Shelia menggandeng lengan Khanza menuntunnya ke meja makan, disana sudah ada Nic dan juga Richard.
"Khanza, aku pikir kamu sudah pulang?" Nic nampak terkejut melihat kedatangan Khanza bersama Ibunya.
"Memangnya kenapa ini rumahnya juga, dia boleh datang dan pergi semaunya. Makan yang banyak sayang." Shelia mengisi piring Khanza dengan semua hidangan yang tersaji.
"Mami pilih kasih," gerutu Nic, sembari memasang tampang kesal.
"Biarin kamu kan udah punya Cherry, sana manja-manjaan sama dia." Balas Shelia enggan memedulikannya. Walau Nic bilang begitu, namun sebetulnya dia hanya bergurau saja, dalam lubuk hatinya dia sangatlah senang melihat kedekatan Khanza dan juga Mamahnya.
"Tapi Cherry gak secantik Mami. Aku pengen manjanya sama Mami." Perkataan Nic sontak membuat semua orang terkejut dan menoleh ke arahnya secara bersamaan.
"Astaga belajar darimana dia kata-kata begitu?" Shelia menumpu dagu dengan telapak tangannya sembari menatap Nic dengan pandangan heran bercampur nyeleneh.
"Sepertinya gunung es kita mulai mencair Mami." Tambah Khanza membuat tawa semua orang seketika menggema di ruangan itu, kecuali Nic.
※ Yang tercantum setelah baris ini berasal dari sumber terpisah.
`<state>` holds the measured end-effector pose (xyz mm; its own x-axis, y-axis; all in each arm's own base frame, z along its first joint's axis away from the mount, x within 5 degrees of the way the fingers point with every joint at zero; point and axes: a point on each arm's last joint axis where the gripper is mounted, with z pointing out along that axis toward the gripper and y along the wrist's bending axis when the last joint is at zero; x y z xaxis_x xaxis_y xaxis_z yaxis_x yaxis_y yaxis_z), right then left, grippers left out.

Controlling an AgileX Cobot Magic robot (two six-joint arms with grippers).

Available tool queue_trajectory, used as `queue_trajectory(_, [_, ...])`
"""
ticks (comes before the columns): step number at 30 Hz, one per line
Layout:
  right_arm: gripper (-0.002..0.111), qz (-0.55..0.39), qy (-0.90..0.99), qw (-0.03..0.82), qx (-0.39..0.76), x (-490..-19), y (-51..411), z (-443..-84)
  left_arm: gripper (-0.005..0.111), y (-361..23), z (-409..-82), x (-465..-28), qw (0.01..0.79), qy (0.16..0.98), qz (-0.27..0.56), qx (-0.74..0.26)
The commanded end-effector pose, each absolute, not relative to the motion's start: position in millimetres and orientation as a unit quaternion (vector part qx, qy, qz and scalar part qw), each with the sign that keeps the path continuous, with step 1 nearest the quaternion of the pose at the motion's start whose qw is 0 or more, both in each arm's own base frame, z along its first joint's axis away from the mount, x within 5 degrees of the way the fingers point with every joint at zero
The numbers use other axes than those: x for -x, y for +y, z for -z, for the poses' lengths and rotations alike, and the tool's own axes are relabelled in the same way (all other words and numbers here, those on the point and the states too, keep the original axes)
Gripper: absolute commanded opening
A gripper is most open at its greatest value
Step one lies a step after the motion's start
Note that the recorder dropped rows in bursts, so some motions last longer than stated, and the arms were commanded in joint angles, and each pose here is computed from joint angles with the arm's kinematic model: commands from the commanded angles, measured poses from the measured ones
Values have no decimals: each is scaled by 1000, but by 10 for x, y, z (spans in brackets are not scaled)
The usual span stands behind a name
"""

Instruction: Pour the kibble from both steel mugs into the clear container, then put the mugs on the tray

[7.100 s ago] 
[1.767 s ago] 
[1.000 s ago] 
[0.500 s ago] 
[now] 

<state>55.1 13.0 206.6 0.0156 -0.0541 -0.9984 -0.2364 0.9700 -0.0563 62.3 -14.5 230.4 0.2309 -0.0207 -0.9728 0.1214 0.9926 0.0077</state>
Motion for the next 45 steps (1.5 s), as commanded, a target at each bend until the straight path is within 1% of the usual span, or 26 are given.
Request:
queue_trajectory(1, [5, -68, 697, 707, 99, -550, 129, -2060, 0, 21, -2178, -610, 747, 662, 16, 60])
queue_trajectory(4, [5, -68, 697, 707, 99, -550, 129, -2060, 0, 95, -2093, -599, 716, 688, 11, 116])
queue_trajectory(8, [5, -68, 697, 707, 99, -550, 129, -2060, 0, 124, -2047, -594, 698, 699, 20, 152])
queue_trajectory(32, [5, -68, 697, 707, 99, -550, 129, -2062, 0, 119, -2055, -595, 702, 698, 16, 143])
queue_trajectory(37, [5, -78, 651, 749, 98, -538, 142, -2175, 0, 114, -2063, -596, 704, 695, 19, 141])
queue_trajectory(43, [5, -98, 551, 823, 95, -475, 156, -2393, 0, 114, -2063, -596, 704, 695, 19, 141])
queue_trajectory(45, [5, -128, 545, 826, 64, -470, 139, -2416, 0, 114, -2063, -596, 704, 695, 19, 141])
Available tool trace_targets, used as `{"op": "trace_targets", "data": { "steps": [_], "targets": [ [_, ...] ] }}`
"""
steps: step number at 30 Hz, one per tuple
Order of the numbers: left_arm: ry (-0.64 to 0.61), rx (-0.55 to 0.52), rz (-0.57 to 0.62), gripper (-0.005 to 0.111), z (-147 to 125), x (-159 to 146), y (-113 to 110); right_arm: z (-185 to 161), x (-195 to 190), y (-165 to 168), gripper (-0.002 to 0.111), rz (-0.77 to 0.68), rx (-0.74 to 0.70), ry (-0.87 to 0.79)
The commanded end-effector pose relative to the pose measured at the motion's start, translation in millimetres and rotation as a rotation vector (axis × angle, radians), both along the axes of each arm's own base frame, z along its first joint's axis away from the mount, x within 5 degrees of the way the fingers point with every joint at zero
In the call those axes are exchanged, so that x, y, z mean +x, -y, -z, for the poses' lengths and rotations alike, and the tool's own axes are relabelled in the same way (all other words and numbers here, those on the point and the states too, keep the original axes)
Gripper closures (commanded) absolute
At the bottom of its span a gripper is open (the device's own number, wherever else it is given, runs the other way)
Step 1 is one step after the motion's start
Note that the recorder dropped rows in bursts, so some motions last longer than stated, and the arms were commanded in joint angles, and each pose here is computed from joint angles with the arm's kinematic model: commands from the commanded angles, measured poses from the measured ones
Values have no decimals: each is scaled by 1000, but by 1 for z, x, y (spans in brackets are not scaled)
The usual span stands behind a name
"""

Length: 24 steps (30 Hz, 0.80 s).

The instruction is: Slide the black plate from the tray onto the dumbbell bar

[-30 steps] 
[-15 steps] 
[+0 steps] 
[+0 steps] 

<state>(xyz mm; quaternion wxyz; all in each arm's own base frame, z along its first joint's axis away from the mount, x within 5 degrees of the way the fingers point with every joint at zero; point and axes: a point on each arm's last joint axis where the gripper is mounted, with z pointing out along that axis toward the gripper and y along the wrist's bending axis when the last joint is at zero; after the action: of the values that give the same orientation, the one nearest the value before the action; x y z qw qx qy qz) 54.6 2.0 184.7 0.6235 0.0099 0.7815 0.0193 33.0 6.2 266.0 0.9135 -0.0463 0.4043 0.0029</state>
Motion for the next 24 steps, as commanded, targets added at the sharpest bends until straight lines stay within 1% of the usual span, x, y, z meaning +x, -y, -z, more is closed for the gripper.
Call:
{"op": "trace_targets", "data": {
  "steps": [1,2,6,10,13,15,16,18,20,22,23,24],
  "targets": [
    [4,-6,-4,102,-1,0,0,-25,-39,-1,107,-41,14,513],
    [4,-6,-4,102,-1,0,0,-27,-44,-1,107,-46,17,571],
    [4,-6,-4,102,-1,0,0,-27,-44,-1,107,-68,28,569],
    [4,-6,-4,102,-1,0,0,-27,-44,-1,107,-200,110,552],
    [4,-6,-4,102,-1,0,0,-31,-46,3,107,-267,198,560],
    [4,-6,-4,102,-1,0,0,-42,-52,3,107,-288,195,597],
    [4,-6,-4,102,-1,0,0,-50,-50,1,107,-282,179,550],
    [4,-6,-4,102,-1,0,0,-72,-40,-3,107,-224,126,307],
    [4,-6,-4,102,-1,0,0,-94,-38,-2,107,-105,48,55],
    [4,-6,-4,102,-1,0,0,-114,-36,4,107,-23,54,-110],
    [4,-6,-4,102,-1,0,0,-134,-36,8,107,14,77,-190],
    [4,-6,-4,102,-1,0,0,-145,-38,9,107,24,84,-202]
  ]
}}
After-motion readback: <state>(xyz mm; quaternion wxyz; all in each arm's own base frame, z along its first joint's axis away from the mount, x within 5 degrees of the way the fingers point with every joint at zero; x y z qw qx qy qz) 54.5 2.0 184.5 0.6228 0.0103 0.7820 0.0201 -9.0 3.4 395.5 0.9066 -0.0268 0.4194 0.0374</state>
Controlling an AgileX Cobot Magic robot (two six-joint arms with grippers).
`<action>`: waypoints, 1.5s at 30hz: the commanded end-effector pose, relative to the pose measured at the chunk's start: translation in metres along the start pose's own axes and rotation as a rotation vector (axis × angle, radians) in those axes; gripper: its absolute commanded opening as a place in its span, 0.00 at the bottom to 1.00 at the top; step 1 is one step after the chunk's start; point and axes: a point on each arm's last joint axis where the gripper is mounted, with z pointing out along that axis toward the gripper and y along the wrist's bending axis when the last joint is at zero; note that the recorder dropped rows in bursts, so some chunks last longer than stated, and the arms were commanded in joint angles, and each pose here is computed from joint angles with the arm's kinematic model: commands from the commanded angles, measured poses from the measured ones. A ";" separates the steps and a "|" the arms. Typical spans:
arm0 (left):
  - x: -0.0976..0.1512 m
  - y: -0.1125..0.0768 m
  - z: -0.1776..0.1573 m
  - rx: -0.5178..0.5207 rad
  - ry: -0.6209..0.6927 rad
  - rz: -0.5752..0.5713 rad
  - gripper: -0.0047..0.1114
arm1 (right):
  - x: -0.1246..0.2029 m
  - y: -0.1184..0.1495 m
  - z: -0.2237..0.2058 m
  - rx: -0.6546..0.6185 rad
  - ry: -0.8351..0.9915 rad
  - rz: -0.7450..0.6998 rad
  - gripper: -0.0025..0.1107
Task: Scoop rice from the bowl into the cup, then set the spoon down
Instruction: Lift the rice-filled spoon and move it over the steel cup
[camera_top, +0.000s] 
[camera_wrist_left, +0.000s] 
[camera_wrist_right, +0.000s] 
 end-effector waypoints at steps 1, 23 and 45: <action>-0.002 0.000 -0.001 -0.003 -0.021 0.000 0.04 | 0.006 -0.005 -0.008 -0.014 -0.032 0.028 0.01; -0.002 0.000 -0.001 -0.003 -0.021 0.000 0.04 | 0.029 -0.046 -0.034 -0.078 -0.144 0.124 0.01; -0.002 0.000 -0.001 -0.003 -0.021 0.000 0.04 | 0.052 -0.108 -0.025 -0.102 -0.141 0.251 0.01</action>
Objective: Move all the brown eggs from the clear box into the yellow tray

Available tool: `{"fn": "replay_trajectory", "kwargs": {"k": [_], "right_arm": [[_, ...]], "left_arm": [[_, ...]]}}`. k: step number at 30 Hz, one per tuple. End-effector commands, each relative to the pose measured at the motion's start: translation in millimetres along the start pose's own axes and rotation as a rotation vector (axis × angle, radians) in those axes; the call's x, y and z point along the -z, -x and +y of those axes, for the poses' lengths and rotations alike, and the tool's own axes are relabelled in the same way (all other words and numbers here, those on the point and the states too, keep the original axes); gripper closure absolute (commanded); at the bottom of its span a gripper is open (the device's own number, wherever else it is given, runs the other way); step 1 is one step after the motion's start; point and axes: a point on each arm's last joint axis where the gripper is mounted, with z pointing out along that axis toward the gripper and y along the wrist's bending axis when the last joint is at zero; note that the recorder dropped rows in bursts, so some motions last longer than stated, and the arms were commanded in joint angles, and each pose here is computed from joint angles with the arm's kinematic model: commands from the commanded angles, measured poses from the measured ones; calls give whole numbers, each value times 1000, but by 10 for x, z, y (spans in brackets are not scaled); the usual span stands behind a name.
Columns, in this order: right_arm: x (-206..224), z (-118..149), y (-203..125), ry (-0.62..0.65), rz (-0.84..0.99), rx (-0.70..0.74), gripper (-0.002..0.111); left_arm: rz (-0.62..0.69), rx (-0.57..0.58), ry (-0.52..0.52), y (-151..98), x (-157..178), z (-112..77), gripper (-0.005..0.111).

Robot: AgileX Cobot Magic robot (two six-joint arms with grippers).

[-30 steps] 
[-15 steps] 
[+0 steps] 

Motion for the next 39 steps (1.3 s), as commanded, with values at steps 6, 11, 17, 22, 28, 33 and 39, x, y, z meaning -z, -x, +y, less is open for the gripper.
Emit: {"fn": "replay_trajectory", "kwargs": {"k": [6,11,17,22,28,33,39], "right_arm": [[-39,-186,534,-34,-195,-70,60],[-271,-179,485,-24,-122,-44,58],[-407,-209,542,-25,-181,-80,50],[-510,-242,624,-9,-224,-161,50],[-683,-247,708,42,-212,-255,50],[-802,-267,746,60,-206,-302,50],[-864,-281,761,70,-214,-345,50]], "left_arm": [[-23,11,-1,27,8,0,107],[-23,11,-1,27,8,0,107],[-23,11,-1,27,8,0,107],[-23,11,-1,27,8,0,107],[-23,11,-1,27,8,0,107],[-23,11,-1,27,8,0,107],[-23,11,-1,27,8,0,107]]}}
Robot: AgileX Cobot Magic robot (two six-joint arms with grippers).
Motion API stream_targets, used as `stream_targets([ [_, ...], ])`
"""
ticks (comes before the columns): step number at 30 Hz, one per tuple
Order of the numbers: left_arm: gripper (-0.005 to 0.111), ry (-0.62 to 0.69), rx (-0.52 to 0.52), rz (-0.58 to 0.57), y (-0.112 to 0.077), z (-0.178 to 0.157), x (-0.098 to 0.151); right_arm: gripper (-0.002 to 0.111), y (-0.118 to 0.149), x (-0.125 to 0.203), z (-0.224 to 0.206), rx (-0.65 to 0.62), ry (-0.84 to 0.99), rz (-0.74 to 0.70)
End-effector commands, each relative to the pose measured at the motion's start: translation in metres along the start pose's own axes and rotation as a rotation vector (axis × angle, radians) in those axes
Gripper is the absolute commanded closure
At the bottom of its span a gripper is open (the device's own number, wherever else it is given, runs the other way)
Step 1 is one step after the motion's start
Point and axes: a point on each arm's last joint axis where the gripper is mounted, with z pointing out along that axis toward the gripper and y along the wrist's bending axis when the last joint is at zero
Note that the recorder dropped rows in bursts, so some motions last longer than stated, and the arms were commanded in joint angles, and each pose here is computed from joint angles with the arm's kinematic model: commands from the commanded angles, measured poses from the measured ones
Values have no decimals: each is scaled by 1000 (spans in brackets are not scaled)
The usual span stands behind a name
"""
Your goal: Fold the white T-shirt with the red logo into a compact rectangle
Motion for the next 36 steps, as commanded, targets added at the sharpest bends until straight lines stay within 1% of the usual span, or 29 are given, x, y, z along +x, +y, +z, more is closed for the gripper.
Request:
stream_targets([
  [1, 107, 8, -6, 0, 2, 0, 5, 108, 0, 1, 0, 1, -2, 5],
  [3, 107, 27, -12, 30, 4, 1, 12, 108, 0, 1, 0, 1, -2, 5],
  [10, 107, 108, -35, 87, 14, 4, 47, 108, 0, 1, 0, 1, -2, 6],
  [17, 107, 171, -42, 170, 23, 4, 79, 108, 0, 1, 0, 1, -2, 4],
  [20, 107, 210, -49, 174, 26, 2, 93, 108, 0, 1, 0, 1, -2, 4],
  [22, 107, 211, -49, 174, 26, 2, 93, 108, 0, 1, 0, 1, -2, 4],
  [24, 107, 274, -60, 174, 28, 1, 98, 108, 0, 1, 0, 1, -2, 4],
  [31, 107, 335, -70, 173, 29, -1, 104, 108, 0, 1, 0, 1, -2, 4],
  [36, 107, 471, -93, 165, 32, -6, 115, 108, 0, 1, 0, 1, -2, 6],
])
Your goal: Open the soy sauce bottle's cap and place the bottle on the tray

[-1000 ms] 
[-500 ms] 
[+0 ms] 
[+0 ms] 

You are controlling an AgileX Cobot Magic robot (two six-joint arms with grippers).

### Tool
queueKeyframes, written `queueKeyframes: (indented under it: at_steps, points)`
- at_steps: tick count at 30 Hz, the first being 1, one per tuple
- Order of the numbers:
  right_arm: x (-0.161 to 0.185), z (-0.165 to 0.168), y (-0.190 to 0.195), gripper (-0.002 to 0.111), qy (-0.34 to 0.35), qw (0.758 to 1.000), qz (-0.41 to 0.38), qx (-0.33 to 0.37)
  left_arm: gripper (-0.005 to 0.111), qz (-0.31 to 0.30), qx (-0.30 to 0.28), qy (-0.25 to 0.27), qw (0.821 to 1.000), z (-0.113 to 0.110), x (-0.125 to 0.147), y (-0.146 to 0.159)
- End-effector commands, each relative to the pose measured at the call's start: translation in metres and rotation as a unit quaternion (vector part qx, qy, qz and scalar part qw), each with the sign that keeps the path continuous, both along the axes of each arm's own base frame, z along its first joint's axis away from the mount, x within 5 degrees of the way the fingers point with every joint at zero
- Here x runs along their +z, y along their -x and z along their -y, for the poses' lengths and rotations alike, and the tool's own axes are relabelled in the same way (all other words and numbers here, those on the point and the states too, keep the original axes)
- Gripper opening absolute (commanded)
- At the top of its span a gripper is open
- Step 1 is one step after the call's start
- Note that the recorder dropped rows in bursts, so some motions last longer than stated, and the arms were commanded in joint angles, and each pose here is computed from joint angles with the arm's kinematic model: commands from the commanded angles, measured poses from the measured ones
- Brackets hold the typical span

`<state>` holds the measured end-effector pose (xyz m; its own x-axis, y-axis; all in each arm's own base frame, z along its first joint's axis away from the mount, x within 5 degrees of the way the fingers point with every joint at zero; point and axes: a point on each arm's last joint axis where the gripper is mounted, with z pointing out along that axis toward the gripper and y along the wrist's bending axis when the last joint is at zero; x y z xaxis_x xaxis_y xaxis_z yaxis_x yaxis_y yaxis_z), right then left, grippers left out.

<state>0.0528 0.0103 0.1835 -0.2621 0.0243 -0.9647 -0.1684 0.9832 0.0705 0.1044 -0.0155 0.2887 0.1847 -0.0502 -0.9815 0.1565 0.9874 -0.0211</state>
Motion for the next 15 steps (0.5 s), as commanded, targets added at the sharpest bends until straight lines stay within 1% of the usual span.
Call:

"Wah Nic, sepertinya pengaruh wanita mulai bekerja padamu, Nak. Dulu saja pada Daddy kau selalu bersikap dingin, tapi lihat dalam sekejap kau bisa berubah, hanya karena seroang wanita," Richard menghela napas ringan sembari menggeleng pelan, "tapi ingat Mami mu itu milik Daddy!" perkataan Richard membuat Nic mendengus, sedang Khanza dan Shelia hanya cekikikan menanggapinya.
"Sejak kapan aku berubah? Aku rasa aku masih sama seperti dulu, benarkan Za? Lagi pula aku orangnya biasa-biasa saja, mana ada kaya es batu." Keluh Nic tak terima dikatai dingin oleh orang-orang terdekatnya, padahal bagi dirinya itu masih terbilang wajar. Dia hanya tak bisa mengungkapkan segalanya dalam sebuah kata. Dan lagi Nic tak pandai bergaul dengan orang baru, berbeda dengan Khanza yang menurutnya mudah kenal dengan orang lain.
"Entahlah, mungkin yang di katakan Tuan Richard benar. Dulu ketika aku pertama kali bertemu denganmu wajahmu seperti ini." Khanza menirukan ekspresi Nic dulu.
"Apa?! Aku tidak begitu!" Sanggah Nic tak terima, membuat gelak tawa kembali pecah di antara mereka.
"Iya begitu ko, kamu aja yang gak nyadar!" Khanza bersikukuh. Gagal sudah Nic merekrut Khanza untuk berpihak padanya, posisinya semakin tersudut dan akhirnya dia terdiam dengan muka masam.
Nic akhirnya menjadi bahan olok-olokan Khanza dan Shelia, namun tentu saja Richard pun tak mau melewatkan kesempatan langka mengerjai putranya itu.
"Setelah kau menikah, entah mungkin atau tidak kita bisa bercanda seperti ini lagi Nic." Ucapan Richard membuat Khanza dan Shelia menghentikan tawanya, sedang Shelia memasang wajah datar terkesan sedih.
"Mami." Khanza mengusap pundak Shelia sembari tersenyum berharap apa yang Ia lakukan mampu sedikit menghiburnya.
"Mami, aku masih belum akan menikah, itu masih jauh. Lagi pula, jujur saja aku juga belum ingin bertunangan." Nic mengalihkan pandangan ke arah lain.
"Tidak Nic, beritanya terlanjur menyebar pertunangan ini tetap harus di langsungkan."